Yearn <> Notional Integration

Yearn has allocated 15,000,000 USDC and 15,000,000 DAI to fixed-rate lending strategies on Notional. Yearn is using Notional's fixed rates to boost and stabilize their returns while also making them less dependent on DeFi token prices.

Teddy Woodward
Teddy Woodward


TLDR:

Yearn has allocated 15,000,000 USDC and 15,000,000 DAI to fixed-rate lending strategies on Notional. Yearn is using Notional's fixed rates to boost and stabilize their returns while also making them less dependent on DeFi token prices.

We are proud to work with the yearn team and offer the best platform for fixed-rate lending to all protocols built on Ethereum. We look forward to deepening our partnership with Yearn and building more together in the future.

Introduction:

Fixed rate lending is a new and growing sector within DeFi that offers attractive returns and opportunities. Today, users can lend USDC or DAI for as much as 8.5% fixed. In the four months since launch, Notional V2 has attracted ~$450M in TVL and has executed ~$325M in total loan volume.

Why fixed rates:

Yearn is utilizing the fixed interest rates available on Notional to generate returns that are much higher, less volatile, and less dependent on DeFi token prices than the returns their strategies previously offered.

This blog post analyzes historical returns of one of Yearn’s largest vaults, yvUSDC, and quantifies the benefits that fixed rate lending could bring to this vault by simulating returns assuming 35% of the capital in yvUSDC had been dedicated to fixed rate lending.

Allocating 35% of yvUSDC capital to lending fixed on Notional from June 2021 to December 2021 would have improved returns by ~24% and decreased the volatility of returns by 35%.

What is yvUSDC:

yvUSDC is one of Yearn’s largest vaults, and it produces most of its returns by allocating capital to the “GenLevCompV3” strategy. This strategy deposits USDC on Compound, borrows USDC against it and redeposits that USDC on Compound. This “recursive lending” allows the yvUSDC vault to maximize the amount of COMP incentives that it earns. The strategy will then sell the COMP it accrues for USDC and reinvest it into the strategy.

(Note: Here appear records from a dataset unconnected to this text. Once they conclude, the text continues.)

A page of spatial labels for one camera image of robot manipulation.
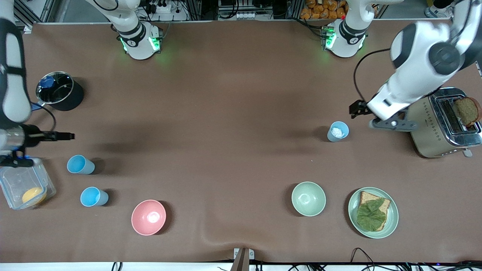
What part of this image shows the blue plastic cup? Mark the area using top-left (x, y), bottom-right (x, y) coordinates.
top-left (67, 155), bottom-right (95, 175)
top-left (80, 187), bottom-right (109, 207)
top-left (327, 121), bottom-right (349, 142)

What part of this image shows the black cooking pot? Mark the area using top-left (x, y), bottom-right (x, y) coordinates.
top-left (36, 71), bottom-right (85, 111)

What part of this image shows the glass lid blue knob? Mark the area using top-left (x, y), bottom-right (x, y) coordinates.
top-left (36, 72), bottom-right (73, 105)

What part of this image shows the clear plastic food container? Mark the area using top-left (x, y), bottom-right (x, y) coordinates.
top-left (0, 158), bottom-right (57, 210)

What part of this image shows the orange round food piece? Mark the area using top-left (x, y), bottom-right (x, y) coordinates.
top-left (22, 187), bottom-right (48, 206)

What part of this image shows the silver toaster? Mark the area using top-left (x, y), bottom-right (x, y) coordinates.
top-left (407, 87), bottom-right (482, 159)

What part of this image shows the brown bread slice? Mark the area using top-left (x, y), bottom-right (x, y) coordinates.
top-left (358, 191), bottom-right (391, 231)

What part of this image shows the pale green bowl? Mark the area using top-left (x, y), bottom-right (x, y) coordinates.
top-left (291, 181), bottom-right (326, 217)

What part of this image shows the orange snack bag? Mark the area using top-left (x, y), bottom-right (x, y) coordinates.
top-left (300, 0), bottom-right (349, 20)

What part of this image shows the dark bread slice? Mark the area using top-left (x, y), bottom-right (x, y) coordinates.
top-left (453, 97), bottom-right (482, 128)

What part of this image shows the green lettuce leaf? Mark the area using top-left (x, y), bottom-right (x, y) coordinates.
top-left (357, 198), bottom-right (388, 231)

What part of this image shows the pale green plate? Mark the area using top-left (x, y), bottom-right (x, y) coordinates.
top-left (348, 187), bottom-right (399, 239)

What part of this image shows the pink bowl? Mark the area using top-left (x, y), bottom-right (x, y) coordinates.
top-left (131, 199), bottom-right (167, 236)

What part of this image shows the white shoe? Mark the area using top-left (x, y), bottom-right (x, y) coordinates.
top-left (424, 5), bottom-right (453, 19)

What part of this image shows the brown table cloth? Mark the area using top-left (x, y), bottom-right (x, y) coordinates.
top-left (0, 19), bottom-right (482, 264)

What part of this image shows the blue and black cable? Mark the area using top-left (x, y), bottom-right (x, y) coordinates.
top-left (30, 102), bottom-right (57, 133)

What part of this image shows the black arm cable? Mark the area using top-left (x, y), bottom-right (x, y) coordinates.
top-left (353, 48), bottom-right (392, 104)

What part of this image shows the aluminium frame profile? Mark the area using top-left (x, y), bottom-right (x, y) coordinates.
top-left (13, 0), bottom-right (51, 29)

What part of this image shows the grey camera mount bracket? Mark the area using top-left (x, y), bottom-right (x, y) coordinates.
top-left (230, 247), bottom-right (255, 271)

This strategy can produce significant returns with little risk of loss. But its returns are volatile because they depend on the level of interest rates on Compound as well as the price of the COMP token that the strategy earns as an incentive. As the following analysis shows, these dependencies have become increasingly problematic recently as interest rates have fallen across DeFi along with DeFi token prices.

Historical analysis:

The following is a chart of the annualized daily returns of Yearn’s yvUSDC vault from June 2021 to December 2021. The results have been smoothed by taking a rolling 5 day average of each day’s annualized return.

Mean daily return: 5.89%
Standard deviation: 2.71

The returns are volatile and strongly correlated to the price of COMP. Here is the same annualized return chart overlaid on the price of COMP over the same period of time.

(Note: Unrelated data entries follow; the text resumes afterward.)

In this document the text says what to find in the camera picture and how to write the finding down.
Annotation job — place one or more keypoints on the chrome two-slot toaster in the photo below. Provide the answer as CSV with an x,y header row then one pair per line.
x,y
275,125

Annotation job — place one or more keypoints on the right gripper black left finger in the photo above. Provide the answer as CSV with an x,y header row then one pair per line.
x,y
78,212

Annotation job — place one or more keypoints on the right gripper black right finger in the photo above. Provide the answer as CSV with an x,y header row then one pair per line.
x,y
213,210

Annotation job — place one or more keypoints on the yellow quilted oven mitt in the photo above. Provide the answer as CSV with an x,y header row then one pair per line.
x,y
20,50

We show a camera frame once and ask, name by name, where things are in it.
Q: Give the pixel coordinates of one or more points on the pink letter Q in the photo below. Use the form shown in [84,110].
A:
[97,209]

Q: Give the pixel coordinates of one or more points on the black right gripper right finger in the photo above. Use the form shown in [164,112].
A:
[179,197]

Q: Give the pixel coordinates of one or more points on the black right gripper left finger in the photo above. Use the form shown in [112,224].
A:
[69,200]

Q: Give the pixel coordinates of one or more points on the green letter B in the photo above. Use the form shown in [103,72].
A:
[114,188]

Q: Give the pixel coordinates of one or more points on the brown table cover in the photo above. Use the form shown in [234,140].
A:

There’s a clear correlation between the vault’s returns and the price of COMP. In general, when COMP prices fall the vault’s returns fall. When COMP prices rise, the vault’s returns rise. This is to be expected given the yvUSDC vault’s reliance on the levered Compound strategy, but it’s not ideal. Yield aggregators like Yearn would prefer to offer users strong, risk-adjusted returns that don’t depend on a rising market for DeFi tokens.

Benefits of fixed rates:

Incorporating fixed rates could enable Yearn’s yvUSDC vault to deliver returns that are higher, more stable, and less correlated to the price of COMP. Here’s a simplified simulation showing how the same period of time would have looked if the yvUSDC vault allocated 35% of its assets to fixed rate lending at a 10% interest rate.

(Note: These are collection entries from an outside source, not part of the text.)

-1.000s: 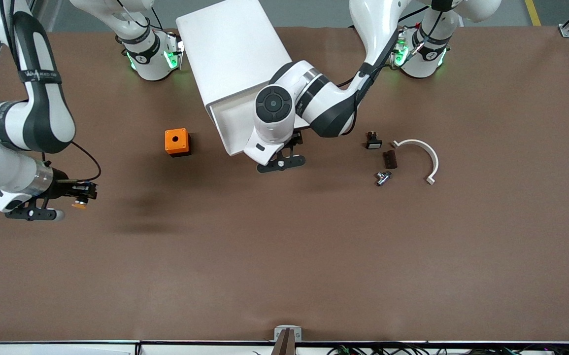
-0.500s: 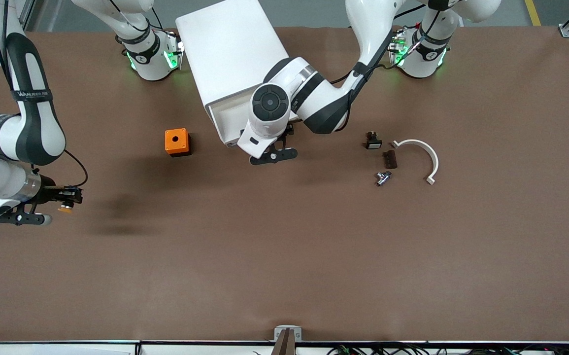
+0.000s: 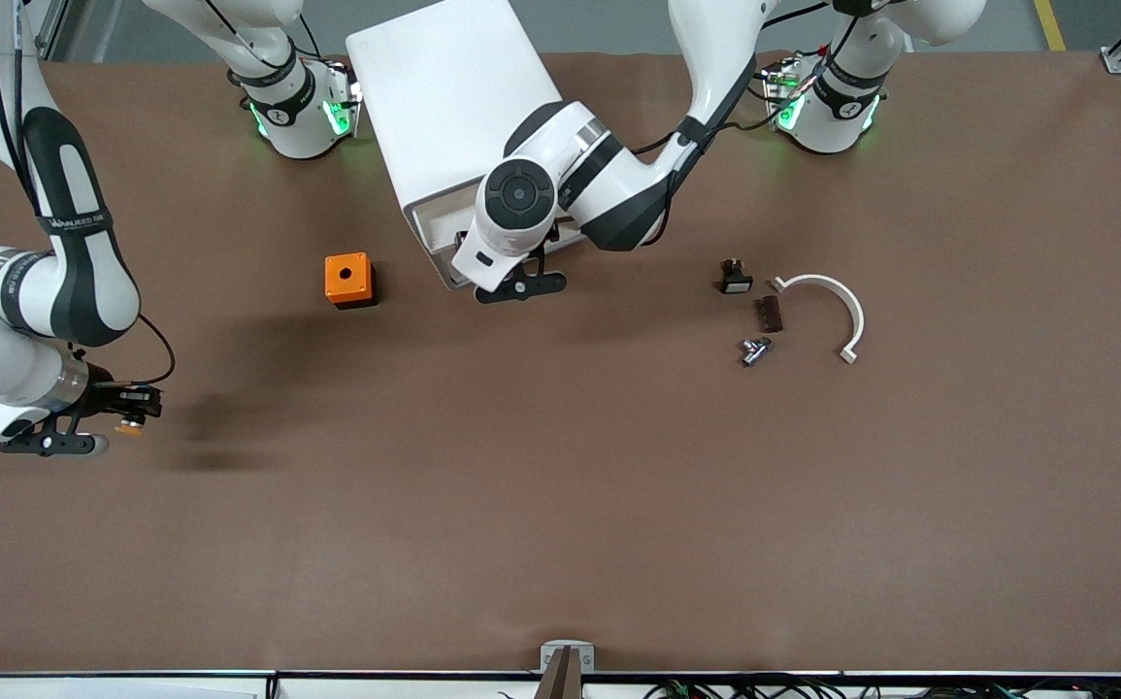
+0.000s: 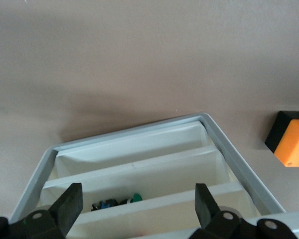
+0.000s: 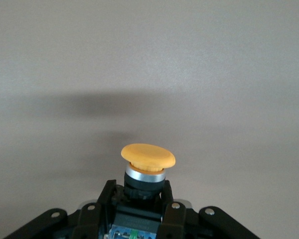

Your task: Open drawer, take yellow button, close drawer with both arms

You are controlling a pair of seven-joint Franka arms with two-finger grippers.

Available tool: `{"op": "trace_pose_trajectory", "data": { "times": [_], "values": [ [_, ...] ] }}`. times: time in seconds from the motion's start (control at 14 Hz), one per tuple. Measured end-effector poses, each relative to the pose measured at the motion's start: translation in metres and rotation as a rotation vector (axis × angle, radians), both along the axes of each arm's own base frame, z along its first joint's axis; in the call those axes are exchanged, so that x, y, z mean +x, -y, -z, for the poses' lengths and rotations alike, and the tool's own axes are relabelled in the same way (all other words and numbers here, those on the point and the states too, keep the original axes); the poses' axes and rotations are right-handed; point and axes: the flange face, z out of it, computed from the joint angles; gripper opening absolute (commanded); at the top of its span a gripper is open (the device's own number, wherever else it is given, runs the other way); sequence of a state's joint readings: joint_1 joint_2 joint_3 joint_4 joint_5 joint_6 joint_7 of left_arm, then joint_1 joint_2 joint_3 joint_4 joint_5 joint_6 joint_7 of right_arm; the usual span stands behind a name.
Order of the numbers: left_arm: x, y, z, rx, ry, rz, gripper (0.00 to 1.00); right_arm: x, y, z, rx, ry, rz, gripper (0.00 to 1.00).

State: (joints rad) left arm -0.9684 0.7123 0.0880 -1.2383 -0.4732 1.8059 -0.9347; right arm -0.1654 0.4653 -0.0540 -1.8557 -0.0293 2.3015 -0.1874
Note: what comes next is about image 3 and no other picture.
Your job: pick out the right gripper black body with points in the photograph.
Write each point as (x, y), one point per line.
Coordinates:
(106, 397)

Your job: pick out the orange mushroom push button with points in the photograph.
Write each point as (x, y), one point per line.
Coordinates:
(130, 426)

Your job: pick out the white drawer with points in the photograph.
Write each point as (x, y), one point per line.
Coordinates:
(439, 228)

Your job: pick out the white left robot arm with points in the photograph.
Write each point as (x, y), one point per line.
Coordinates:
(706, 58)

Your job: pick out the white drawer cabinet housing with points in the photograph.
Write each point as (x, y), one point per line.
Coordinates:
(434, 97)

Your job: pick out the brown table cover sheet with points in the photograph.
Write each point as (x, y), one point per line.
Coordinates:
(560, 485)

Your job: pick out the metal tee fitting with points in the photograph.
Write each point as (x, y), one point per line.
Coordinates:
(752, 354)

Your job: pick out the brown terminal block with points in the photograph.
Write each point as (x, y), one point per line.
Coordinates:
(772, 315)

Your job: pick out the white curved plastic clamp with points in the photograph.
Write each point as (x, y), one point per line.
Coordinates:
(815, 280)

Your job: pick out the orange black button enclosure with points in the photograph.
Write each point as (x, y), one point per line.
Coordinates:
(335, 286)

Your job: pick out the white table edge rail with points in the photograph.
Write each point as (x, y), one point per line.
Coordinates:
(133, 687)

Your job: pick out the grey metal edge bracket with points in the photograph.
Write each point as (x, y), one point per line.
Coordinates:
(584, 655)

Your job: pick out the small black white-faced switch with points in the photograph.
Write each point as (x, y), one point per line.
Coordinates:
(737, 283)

Mean daily return: 5.89% -> 7.33%
Standard deviation: 2.71 -> 1.76

The modified returns represent a substantial improvement upon the realized historical returns. The mean modified daily return is ~25% higher than the historical daily return and the standard deviation of the modified daily returns is 35% lower than the historical daily returns. This strategy modification produces returns that are higher, more stable, and less vulnerable to declines in the price of COMP.

This chart shows how the value of 100 USDC deposited into the yvUSDC vault in June compares to the value of 100 USDC deposited into the yvUSDC vault if it had earned these modified returns.

In this six month time period, 100 USDC deposited into the modified yvUSDC vault would have earned $3.72 in interest vs. the $2.93 earned by the unmodified vault.

Conclusion:

Fixed rates create a brand new design space for DeFi yield generation strategies. The strategy outlined here only scratches the surface of the role that fixed rates can play in sophisticated yield strategies. There’s lots of room to create in this space, and the rewards for cultivating this untouched part of DeFi will favor the early adopters and builders.